Seventh pick Mikki Rocket claimed this year’s all-star Takarazuka Kinen (Grand Prix) to capture his first G1 title. The son of King Kamehameha marked a runner-up effort in his only start as a two-year-old and won three out of 10 starts which included his first G1 challenge, the Kikuka Sho (Japanese St. Leger, 5th) during his three-year-old season. While claiming his first graded victory in his first start as a four-year-old in the Nikkei Shinshun Hai (G2, 2,400m), he had been winless since, and came off a fourth in the Tenno Sho (Spring) (G1, 3,200m) in April. This win marked trainer Hidetaka Otonashi’s ninth JRA-G1 win following the 2016 Mile Championship title with Mikki Isle. For jockey Ryuji Wada, it was his eighth JRA-G1 title, his first in 17 years since the 2001 Tenno Sho (Spring) with T.M. Opera O.

Quick out of the gate, Mikki Rocket settled in mid-division, around seventh from the front. The son of King Kamehameha gradually made headway along the rails in the backstretch, turned the last two corners 2nd to 3rd from the front and pulled ahead entering the lane as Satono Diamond also surged out from the outside. Outrunning the race favorite 200 meters out after a brief duel in the early stretch, Mikki Rocket accelerated strongly while managing to fend off the powerful challenge by Werther for a neck victory in front of the cheering crowd of over 60,000 fans.

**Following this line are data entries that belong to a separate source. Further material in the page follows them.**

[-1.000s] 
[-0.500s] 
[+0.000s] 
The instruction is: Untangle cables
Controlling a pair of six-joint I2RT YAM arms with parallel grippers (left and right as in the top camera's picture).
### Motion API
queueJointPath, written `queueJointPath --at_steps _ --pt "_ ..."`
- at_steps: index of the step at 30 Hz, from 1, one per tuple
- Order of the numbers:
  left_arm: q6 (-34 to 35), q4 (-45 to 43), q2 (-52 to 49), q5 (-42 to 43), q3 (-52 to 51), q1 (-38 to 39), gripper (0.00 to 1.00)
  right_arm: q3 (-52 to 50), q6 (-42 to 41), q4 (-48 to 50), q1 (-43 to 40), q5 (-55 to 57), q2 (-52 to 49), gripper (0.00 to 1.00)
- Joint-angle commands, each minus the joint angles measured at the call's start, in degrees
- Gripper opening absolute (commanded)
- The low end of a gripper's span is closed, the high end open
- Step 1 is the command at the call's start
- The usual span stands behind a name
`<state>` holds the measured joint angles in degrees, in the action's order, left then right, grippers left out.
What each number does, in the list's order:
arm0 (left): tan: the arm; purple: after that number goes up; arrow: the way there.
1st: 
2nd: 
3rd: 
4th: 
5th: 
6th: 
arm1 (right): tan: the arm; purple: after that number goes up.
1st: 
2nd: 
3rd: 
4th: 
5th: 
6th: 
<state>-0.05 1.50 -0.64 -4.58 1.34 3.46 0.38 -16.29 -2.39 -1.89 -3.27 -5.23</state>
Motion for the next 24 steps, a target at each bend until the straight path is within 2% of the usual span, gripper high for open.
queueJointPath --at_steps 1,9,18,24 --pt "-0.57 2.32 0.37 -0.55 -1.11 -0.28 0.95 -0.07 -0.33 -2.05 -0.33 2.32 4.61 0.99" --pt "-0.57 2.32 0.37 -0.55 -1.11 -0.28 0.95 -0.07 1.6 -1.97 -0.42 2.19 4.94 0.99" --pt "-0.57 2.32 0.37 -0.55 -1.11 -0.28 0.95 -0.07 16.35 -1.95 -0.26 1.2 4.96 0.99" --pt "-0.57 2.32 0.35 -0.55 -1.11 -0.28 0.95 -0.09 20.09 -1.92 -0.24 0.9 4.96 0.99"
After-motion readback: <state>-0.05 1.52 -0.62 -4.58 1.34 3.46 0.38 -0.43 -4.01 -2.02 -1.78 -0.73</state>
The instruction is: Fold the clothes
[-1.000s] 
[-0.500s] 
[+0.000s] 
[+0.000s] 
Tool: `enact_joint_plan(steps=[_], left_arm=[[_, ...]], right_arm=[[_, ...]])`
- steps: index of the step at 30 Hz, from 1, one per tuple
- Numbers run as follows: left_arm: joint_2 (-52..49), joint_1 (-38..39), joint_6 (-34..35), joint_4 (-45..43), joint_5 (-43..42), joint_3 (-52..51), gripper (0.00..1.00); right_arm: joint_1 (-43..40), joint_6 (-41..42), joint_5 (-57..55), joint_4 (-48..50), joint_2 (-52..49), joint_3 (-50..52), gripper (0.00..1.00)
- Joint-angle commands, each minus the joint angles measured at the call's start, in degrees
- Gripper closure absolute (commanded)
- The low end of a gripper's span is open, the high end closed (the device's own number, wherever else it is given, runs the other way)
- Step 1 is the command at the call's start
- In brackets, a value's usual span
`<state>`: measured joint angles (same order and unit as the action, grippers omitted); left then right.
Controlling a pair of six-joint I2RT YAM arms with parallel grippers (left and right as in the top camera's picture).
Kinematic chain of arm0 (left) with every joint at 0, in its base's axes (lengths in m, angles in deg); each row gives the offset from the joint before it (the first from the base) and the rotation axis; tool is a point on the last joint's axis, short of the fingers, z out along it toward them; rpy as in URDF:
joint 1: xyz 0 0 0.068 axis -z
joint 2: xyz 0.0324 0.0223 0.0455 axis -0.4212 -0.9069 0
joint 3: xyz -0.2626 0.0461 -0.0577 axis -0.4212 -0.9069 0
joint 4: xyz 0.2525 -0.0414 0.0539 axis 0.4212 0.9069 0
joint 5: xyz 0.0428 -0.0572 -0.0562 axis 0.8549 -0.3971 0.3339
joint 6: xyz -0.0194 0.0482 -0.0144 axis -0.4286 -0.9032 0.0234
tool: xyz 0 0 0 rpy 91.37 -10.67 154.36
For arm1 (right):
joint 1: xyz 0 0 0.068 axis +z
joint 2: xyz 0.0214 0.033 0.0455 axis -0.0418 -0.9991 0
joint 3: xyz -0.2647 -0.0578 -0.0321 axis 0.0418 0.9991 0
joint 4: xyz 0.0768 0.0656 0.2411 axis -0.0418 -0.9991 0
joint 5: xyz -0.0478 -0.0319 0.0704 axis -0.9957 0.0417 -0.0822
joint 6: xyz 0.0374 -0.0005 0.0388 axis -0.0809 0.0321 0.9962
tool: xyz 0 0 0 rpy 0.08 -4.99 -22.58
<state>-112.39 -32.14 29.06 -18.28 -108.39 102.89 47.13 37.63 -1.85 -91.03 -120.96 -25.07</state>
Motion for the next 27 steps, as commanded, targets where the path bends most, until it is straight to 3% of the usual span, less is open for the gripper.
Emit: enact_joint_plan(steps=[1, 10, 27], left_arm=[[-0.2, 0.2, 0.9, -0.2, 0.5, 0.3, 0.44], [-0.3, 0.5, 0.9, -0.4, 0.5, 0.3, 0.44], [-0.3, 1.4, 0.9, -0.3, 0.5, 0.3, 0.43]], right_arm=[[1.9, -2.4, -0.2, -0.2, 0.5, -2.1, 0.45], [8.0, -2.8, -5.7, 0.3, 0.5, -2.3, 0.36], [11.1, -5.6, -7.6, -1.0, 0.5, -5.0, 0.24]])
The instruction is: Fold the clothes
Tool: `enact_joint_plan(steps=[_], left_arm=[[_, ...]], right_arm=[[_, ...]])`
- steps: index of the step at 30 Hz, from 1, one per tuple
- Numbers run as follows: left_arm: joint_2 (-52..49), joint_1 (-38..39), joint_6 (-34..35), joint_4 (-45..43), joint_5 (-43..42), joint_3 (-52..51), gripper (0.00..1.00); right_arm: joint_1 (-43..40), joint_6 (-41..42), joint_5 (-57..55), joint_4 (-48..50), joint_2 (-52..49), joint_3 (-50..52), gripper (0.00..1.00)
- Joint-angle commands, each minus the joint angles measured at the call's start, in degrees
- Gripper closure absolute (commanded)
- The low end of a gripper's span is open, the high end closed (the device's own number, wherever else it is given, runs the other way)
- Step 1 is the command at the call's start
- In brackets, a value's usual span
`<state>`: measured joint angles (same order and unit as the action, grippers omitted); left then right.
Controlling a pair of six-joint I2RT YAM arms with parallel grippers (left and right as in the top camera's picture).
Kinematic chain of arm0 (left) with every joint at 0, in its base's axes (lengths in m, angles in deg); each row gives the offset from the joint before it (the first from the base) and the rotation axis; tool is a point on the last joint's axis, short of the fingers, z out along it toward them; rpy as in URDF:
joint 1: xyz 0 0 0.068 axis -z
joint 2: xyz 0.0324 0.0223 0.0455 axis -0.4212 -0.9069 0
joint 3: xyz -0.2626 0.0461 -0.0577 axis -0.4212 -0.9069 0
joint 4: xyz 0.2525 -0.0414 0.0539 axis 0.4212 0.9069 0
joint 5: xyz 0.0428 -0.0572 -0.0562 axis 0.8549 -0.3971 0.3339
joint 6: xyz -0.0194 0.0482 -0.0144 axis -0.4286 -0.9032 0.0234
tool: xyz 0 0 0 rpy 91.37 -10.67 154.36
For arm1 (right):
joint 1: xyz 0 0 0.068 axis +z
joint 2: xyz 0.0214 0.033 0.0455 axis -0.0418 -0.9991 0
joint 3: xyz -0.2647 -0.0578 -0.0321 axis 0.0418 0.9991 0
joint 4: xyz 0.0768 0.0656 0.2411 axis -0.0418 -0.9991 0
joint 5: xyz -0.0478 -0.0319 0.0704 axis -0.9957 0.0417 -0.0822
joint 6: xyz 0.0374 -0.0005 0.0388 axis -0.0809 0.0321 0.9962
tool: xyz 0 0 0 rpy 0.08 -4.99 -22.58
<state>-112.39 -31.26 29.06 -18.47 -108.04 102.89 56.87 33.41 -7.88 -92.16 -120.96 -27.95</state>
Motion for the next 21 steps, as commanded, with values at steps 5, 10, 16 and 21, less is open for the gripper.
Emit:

“Mikki Rocket was in great shape after a good fourth in the Tenno Sho (Spring) and in training towards this race so I was secretly thinking that maybe it was time that he deserved to be a G1 winner—I am relieved and happy. He has overcome his bad habit of missing his break which gives him a better chance in the race, and his position in the race was up to my rider to decide as he knows the horse well—he does have a tendency to lean to the inside so maybe that was the reason Wada let him hug the rails and nicely covered early in the race. I just prayed that he’d make it to the finish as Werther came strongly from behind. Now that he’s a legitimate member of the G1 ranks, his fall program, I think, will probably start with the Kyoto Daishoten with an aim on the Japan Cup,” commented Hidetaka Otonashi.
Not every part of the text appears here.